Il fenomeno che si presenta è simile al boato che producono gli aerei supersonici. In questo caso quello che si vede è un bagliore di luce azzurra, la luce Čerenkov (e il fenomeno il atto si chiama, con molta arguzia, “Effetto Čerenkov”). È osservando questi baleni azzurri nel cielo notturno con telescopi enormi che si riesce a capire da dove è arrivato il raggio gamma iniziale e che energia aveva. Ho usato i dati finali dei due telescopi Čerenkov MAGIC (https://magic.mpp.mpg.de/) per determinare il flusso di energia di questa lontana galassia. I telescopi sono sulle isole Canarie a più di 2000 metri di quota. Eccone una foto suggestiva:

Magic II

Ma non è ancora finita! C’è persino una parte poetica! Durante il loro tragitto fino alla Terra, i fotoni più energetici di una certa soglia, che di solito viaggiano indisturbati poiché sono molto penetranti, vengono assorbiti per la gran parte. Ciò avviene perché durante il percorso producono delle coppie di elettroni e positroni “scontrandosi” con delle altre particelle; queste ultime sono in realtà altri fotoni, per strano che possa sembrare (riuscite a figurarvi un raggio di luce che si scontra con un altro e casca per terra?). Questi secondi fotoni fanno parte di un fondo di luce che è diffuso in tutto l’Universo ed è composto, in ultima analisi, da tutta la luce emessa da tutte le stelle che sono esistite ed esistono in tutto l’Universo, fin da quando si sono formate. Immaginate questa luce, che da milioni di millenni viaggia e si espande nel vasto e splendente nulla: luce di stelle lontane, riflessa chissà quante volte su pianeti di tutti i tipi, come la luce del sole sulle onde del mare o sulle cime eterne delle montagne. Luce di cieli di tutti i colori, assorbita da vaste nubi e riemessa poi nel campo infrarosso.

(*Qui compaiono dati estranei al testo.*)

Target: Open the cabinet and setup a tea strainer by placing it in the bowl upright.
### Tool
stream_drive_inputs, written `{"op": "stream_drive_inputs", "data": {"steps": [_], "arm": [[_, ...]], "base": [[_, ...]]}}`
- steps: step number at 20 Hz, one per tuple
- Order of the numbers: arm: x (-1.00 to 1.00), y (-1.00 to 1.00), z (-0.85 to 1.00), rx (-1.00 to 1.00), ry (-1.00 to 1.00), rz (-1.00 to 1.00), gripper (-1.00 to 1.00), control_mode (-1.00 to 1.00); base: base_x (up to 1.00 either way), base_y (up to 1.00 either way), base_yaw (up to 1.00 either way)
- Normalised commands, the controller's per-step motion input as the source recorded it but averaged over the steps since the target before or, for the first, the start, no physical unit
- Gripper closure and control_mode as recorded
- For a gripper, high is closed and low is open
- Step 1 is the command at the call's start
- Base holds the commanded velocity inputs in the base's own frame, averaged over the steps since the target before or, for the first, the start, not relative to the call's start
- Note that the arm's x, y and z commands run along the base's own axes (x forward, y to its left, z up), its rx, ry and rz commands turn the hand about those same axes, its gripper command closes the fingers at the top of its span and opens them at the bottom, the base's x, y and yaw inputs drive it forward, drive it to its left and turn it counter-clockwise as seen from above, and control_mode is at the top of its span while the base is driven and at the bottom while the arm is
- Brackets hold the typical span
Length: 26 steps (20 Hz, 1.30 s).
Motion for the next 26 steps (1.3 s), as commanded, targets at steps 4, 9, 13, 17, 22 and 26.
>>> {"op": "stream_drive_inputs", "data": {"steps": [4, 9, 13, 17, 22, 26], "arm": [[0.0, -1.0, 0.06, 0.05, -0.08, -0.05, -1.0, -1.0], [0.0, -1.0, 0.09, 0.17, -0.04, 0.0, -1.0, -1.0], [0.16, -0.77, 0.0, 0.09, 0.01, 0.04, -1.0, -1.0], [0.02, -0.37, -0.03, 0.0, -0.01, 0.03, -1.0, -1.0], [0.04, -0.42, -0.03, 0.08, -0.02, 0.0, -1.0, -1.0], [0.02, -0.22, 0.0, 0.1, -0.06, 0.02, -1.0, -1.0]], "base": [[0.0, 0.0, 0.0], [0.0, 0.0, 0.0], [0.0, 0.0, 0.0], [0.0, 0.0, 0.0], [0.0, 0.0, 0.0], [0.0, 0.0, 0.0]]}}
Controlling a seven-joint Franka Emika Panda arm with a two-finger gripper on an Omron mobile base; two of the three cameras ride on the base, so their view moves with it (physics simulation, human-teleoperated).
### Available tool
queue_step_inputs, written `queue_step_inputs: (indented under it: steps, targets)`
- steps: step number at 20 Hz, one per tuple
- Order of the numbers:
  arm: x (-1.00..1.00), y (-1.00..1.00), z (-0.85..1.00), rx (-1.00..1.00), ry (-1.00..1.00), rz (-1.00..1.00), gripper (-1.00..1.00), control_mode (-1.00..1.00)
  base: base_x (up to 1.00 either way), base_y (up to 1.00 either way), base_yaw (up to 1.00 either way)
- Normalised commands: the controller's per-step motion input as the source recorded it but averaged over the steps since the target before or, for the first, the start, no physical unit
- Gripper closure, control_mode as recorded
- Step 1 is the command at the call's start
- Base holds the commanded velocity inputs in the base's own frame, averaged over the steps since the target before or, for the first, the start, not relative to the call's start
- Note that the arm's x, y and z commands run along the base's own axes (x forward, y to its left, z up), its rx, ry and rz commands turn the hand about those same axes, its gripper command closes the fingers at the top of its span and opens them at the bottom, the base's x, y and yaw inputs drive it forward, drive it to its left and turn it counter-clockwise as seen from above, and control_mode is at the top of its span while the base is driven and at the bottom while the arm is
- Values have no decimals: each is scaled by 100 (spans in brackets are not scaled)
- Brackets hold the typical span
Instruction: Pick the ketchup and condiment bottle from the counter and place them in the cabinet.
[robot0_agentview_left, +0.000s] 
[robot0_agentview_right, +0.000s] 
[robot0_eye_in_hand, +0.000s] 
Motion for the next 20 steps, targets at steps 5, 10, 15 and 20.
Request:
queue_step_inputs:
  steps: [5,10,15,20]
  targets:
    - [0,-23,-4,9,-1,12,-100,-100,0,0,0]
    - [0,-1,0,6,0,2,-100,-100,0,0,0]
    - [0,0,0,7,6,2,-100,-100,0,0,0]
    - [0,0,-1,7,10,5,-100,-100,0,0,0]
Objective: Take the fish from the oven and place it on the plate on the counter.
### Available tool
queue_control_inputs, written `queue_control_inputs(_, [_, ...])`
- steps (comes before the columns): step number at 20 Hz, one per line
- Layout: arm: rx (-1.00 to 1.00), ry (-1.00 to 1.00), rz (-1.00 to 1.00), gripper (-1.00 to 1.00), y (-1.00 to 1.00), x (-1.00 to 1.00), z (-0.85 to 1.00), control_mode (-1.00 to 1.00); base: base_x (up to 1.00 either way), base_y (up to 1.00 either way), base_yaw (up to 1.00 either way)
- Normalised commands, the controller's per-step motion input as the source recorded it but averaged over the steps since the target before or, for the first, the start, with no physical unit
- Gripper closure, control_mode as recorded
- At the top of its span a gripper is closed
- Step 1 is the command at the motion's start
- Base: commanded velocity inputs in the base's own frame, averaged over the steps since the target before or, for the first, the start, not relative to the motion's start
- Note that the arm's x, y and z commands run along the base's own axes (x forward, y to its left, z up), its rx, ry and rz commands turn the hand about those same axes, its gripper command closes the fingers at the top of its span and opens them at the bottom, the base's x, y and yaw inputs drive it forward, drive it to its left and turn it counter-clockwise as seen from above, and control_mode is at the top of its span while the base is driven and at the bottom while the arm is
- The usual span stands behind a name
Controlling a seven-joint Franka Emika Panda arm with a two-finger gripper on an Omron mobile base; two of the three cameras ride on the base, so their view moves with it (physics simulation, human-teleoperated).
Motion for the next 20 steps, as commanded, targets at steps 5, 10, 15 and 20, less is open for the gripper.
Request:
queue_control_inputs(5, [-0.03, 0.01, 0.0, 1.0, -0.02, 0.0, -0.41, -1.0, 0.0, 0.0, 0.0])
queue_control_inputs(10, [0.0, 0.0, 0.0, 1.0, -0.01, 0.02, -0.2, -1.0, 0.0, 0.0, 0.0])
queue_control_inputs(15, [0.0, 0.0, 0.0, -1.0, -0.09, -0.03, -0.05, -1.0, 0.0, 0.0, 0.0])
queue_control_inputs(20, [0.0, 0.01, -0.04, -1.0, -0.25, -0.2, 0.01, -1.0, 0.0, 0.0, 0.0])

Il tepore di questa luce è invero piuttosto gelido, visto che, contando anche il contributo (dominante) della radiazione di fondo di micro-onde, la sua temperatura è di circa 270 °C sotto zero. Pazienza, non si può aver tutto.

Tornando ai raggi gamma, che durante questa divagazione personale si sono un po’ annoiati, per riuscire a capire qual era il loro flusso in origine, cioè prima che venissero assorbiti dal fondo di luce extragalattica, si deve calcolare quanto questo fenomeno conti alle varie energie e cercare di estrapolare l’intensità iniziale.

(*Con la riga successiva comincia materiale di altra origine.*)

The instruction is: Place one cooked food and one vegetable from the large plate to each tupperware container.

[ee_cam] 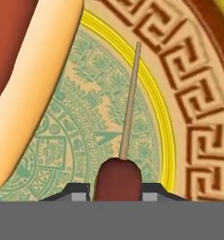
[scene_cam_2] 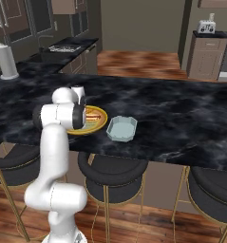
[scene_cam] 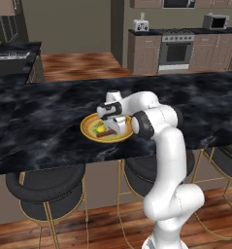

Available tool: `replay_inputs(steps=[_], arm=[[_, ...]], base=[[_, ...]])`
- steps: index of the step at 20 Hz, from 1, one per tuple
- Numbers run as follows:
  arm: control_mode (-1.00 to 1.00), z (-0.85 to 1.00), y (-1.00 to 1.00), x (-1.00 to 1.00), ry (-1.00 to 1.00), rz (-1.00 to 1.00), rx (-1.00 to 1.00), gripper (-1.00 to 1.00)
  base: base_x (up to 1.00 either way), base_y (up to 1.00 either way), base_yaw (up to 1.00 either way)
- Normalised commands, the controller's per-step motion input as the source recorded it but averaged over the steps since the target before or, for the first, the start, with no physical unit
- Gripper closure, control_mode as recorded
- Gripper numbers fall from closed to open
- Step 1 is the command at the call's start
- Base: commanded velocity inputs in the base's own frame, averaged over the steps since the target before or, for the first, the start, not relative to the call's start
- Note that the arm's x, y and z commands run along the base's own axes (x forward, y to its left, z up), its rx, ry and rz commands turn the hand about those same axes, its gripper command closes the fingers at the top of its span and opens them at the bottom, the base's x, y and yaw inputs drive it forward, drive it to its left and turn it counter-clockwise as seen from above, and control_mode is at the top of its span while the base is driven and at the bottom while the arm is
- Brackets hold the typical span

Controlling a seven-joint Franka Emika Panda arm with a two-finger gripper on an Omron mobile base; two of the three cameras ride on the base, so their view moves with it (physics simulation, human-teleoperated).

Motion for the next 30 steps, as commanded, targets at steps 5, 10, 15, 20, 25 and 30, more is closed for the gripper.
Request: replay_inputs(steps=[5, 10, 15, 20, 25, 30], arm=[[-1.00, 0.52, 0.00, -0.18, 0.04, -0.15, -0.08, 1.00], [-1.00, 0.54, -0.31, -0.27, 0.01, -0.22, -0.05, 1.00], [-1.00, 0.28, -0.85, -0.04, 0.00, -0.56, -0.08, 1.00], [-1.00, 0.27, -0.81, -0.06, 0.00, -0.59, -0.06, 1.00], [-1.00, 0.21, -0.92, 0.00, -0.08, -0.52, -0.01, 1.00], [-1.00, 0.04, -1.00, -0.04, -0.01, -0.56, -0.01, 1.00]], base=[[0.00, 0.00, 0.00], [0.00, 0.00, 0.00], [0.00, 0.00, 0.00], [0.00, 0.00, 0.00], [0.00, 0.00, 0.00], [0.00, 0.00, 0.00]])
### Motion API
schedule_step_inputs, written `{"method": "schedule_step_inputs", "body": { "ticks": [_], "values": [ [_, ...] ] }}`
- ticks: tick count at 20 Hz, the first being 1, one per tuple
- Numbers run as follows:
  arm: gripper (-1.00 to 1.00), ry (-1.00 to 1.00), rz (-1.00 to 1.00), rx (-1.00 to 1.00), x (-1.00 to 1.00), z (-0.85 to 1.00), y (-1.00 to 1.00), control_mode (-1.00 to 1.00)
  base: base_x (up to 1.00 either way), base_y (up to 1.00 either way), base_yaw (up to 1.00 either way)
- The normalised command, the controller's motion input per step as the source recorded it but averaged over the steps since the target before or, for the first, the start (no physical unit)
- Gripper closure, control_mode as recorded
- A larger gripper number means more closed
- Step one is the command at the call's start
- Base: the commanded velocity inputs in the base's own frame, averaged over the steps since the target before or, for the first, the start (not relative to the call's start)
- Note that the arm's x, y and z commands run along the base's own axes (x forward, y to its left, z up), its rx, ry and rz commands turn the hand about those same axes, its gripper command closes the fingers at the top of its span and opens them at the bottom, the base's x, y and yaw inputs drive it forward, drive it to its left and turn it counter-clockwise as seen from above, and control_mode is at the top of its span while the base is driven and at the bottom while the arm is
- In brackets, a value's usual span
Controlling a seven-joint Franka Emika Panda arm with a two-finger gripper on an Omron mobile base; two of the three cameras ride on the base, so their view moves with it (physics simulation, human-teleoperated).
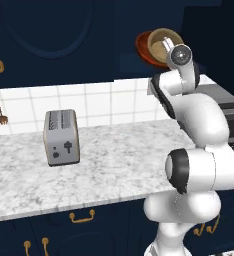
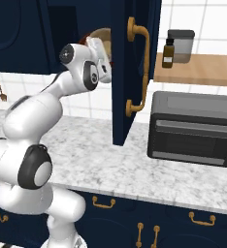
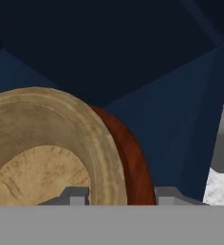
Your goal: Pick up the bowls on the counter and stack them on top of one another in the open cabinet. Place the smaller bowl on top of the larger bowl.
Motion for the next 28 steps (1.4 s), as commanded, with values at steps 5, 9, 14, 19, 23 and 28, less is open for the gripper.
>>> {"method": "schedule_step_inputs", "body": {
  "ticks": [5,9,14,19,23,28],
  "values": [
    [-1.0,0.0,0.05,0.0,0.75,0.0,0.03,-1.0,0.0,0.0,0.0],
    [-1.0,-0.04,0.03,0.0,0.43,-0.02,0.12,-1.0,0.0,0.0,0.0],
    [-1.0,-0.1,0.02,0.0,0.02,0.1,0.05,-1.0,0.0,0.0,0.0],
    [-1.0,-0.02,0.01,0.0,-0.26,0.1,0.11,-1.0,0.0,0.0,0.0],
    [-1.0,0.0,0.0,0.0,-0.5,0.13,0.06,-1.0,0.0,0.0,0.0],
    [-1.0,0.01,0.0,0.0,-0.8,0.05,0.01,-1.0,0.0,0.0,0.0]
  ]
}}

La sorpresa è tutta qui: la sorgente che ho analizzato, PKS 1424+240, assieme ad un’altra simile, 1ES 0414+009, sembrano avere un emissione di energia che si mantiene piuttosto alta e non dà segno di calare anche per energie altissime (dell’ordine del TeV, per chi sa cosa significa), al contrario di quello che succede con altri oggetti simili. Questo può significare che sono particolari, come propongo nella conclusione della tesi, oppure che da qualche parte nel ragionamento c’è uno sbaglio: la radiazione gamma potrebbe interagire in modi che non conosciamo, oppure il fondo di luce extragalattica potrebbe avere (o avere avuto nel passato) proprietà diverse da quelle che si pensavano sin’ora. Solo portando avanti la ricerca si potrà scoprire quale possibilità è quella giusta.

Se volete altre informazioni, potete certamente leggere la tesi! La parte introduttiva sui concetti generali non è molto difficile. Se volete invece delle informazioni più dettagliate sui telescopi Čerenkov, il già citato sito di MAGIC ne è pieno. Naturalmente durante tutto il lavoro sono stato seguito da degli ottimi relatori: sono il prof. Mosè Mariotti, la dott.ssa Elisa Prandini e la dott.ssa Cornelia Schultz. Il loro contributo è stato più che essenziale per lo svolgimento del lavoro e debbo ringraziarli molto.

Dunque, dovrei pubblicare ancora un po’ di cose, ma sono in mezzo alla sessione d’esami. Dovrebbero arrivare presto alcune astrofotografie che ho scattato nei mesi scorsi (vi piacciono i nuovi colori dell’intestazione?). Spero di poterlo fare a breve!